Eingeladen waren die Beauftragte der Bundesregierung für Migration, Flüchtlinge und Integration, Professor Maria Böhmer (CDU/CSU), der Präsidenten des Bundesamtes für Migration und Flüchtlinge (BAMF), Albert Schmid, sowie als Vertreter von Sprachkursträgern die Programmbereichsleiterin für deutsche Migration an der Münchner Volkshochschule, Ingrid Veicht, und der Leiter der Initiativgruppe interkulturelle Begegnung und Bildung in München, Manfred Bosl.

Dabei legte die Union wert auf die Feststellung, dass der Ausschuss dieses Gespräch lange vor der durch die Vorfälle an einer Berliner Schule ausgelösten aktuellen Diskussion geplant und vorbereitet habe.

Bei der Sprachvermittlung fordert die CDU/CSU eine bessere Abstimmung der Kursangebote für Schnell- oder Langsamlerner, Analphabeten oder Hochschulabsolventen, Jugendliche, Frauen oder bereits länger in Deutschland lebende Ausländer.

Auch müssten Asylbehörden und Arbeitsverwaltungen in den Kommunen enger zusammenarbeiten bei der Festlegung, welcher Kurs passt, wann Kurse beginnen, wo sie stattfinden und welche Grundlagen dafür erforderlich seien.

So sei zu überlegen, ob Kursanbieter nicht durch das BAMF von verwaltungstechnischen Dingen wie der Abrechnung der Kursgebühren entlastet werden könnten. Zudem sollten künftig alle ausländischen Zuwanderer mit Aufenthaltserlaubnis sofort zu einer Teilnahme verpflichtet werden können.

Die SPD ergänzte mit Blick auf die von Veicht erhobene Forderung, Kinder stärker einzubinden, hier seien vor allem die Länder gefragt. Es gehe nicht an, das die vorbildliche Bereitschaft des Bundes dazu führe, dass sich die Länder von ihren Verpflichtungen zurückzögen.

Veicht betonte vor allem den hohen Frauenanteil bei den Sprachkursen. Das habe sowohl damit zu tun, das die Verpflichtung es deren Männern unmöglich mache, dagegen Einspruch zu erheben, als auch mit der Tatsache, dass parallel zu diesen Kursen eine Kinderbetreuung erfolge.
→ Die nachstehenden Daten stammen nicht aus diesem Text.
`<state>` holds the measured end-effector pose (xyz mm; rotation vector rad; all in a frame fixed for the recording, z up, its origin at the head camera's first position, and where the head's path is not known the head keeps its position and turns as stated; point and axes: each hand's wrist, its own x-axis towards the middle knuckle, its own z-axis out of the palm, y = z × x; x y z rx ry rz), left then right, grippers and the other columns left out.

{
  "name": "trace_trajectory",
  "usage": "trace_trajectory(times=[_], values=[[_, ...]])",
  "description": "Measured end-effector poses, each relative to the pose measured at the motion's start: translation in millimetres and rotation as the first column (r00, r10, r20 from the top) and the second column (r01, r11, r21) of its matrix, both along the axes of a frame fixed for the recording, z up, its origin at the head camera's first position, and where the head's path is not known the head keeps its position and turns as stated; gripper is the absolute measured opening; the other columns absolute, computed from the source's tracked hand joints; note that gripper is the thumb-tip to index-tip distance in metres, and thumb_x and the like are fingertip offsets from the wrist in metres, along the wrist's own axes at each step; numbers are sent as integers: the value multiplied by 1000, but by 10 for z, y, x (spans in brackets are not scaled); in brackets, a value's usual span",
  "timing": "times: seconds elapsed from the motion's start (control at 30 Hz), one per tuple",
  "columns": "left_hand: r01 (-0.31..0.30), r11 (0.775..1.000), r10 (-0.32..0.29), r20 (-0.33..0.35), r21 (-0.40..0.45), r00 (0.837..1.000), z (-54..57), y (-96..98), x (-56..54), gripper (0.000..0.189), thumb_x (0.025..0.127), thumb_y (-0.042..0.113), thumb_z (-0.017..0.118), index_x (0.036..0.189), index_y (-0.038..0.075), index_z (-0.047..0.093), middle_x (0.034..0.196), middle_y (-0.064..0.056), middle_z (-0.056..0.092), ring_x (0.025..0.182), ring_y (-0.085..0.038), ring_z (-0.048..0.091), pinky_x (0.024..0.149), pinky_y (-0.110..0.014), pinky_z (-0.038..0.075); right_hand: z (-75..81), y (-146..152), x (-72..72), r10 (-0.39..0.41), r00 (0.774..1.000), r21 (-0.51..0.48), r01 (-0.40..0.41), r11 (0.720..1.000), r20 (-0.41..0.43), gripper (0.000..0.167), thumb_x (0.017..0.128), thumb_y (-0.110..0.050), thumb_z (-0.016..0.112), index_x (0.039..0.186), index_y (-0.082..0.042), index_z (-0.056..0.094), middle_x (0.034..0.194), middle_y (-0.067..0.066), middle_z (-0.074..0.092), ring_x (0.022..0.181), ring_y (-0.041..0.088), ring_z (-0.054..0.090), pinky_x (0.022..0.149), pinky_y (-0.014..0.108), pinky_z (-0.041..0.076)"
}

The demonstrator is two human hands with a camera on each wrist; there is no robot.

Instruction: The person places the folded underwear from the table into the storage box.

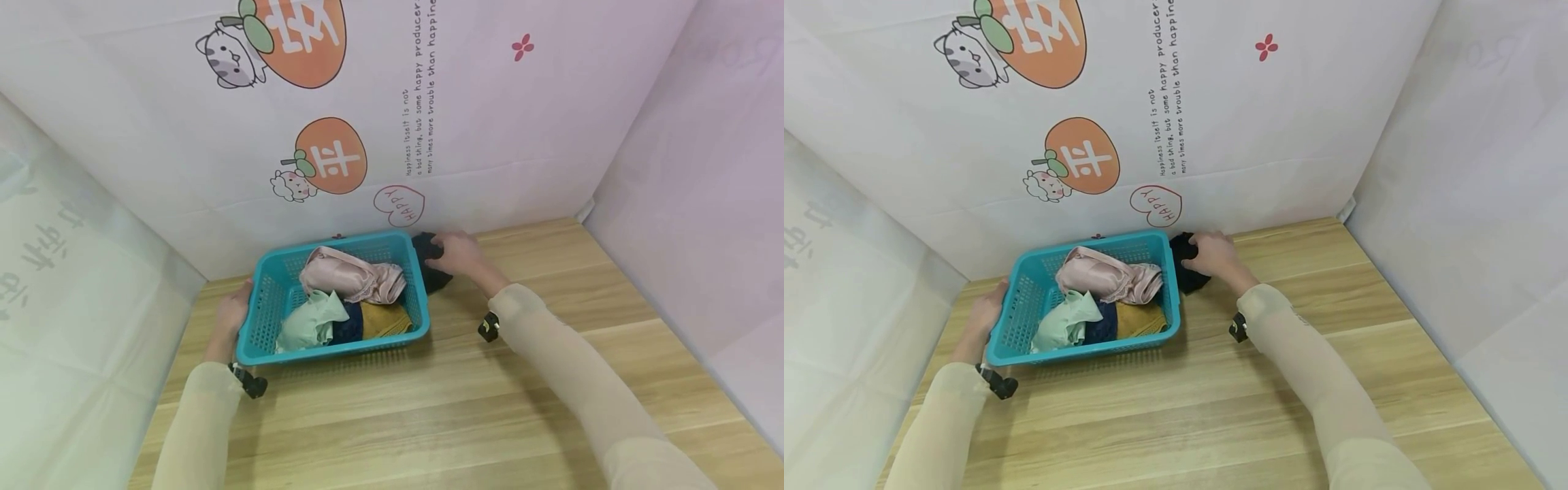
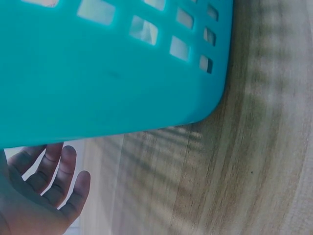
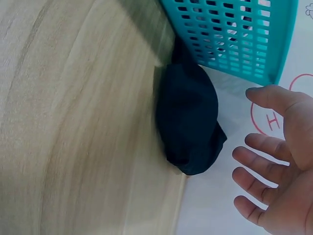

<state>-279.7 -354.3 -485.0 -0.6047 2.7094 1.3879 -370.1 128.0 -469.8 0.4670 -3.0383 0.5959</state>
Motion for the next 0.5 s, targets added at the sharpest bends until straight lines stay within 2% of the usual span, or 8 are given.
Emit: trace_trajectory(times=[0.17, 0.33, 0.5], values=[[10, 999, -10, -3, -37, 1000, 7, 0, -2, 63, 99, 71, 26, 75, 17, 49, 73, 0, 48, 73, -18, 53, 69, -31, 45, -62, -8, -54, 6, 1000, 31, -6, 1000, 2, 68, 85, -46, 74, 134, -3, 59, 138, 16, 61, 130, 39, 52, 110, 54, 40], [-10, 1000, 10, 10, 7, 1000, 0, -6, -4, 62, 98, 71, 29, 74, 18, 48, 69, 3, 48, 66, -15, 53, 66, -30, 47, -151, -2, -133, 4, 1000, 58, -5, 998, 21, 73, 83, -51, 75, 137, -4, 58, 141, 16, 59, 131, 41, 51, 111, 57, 38], [-7, 1000, 7, 13, 1, 1000, -1, -7, -7, 63, 97, 73, 28, 74, 18, 47, 68, 3, 47, 66, -15, 52, 65, -30, 47, -223, 2, -181, -10, 998, 69, 6, 998, 55, 78, 82, -55, 74, 140, -6, 55, 144, 15, 56, 134, 41, 48, 112, 59, 37]])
Diese Betreuung könne aber weitaus effektiver sein, wenn auch hier gleichzeitig ein Sprachtraining im frühkindlichen Alter erfolge.

Die FDP schlug vor, die Vielzahl konkreter Anregungen zum Anlass zu nehmen, die gesetzlichen Vorgaben zu verändern und zu verbessern. Das biete sich an, weil der Innenausschuss das von ihm angestoßene Gesetz ohnehin langfristig und inhaltlich begleitet habe.

Die Linksfraktion monierte ebenso wie FDP und Bündnisgrüne, dass eine sehr informative Veranstaltung des Bundesinnenministeriums über Praktika zur sprachlichen und gesellschaftlichen Integration nur den Abgeordneten zugänglich gewesen sei.

Angesichts der zeitgleich stattfindenden Haushaltsgespräche habe das quasi zur Nichtbeteiligung geführt, da die Mitarbeiter der Abgeordneten nicht zugelassen waren. Die Linke kritisierte, dass etwa im Bereich Köln interessierten Kursteilnehmern 16 eng bedruckte Seiten mit Kursempfehlungen an die Hand gegeben würden.

Zu fragen sei auch, warum kein Spielraum im Haushalt bestehe, statt festgelegter 600 Kursstunden das von Fachleuten begründete 900-Stunden-Volumen zu ereichen. Bündnis 90/Die Grünen monierten, dass die tatsächliche Kursnachfrage nicht erfasst werde.

Um ein klares Bild zu gewinnen sei es notwendig feststellen, wie viele potenzielle Kursteilnehmer tatsächlich einen Antrag gestellt haben, angenommen oder abgelehnt wurden, und aus welchen Gründe abgebrochen wurde. Erfasst werden müssten Nationalität, Altersstruktur, Geschlecht und das sehr unterschiedliche Lernniveau.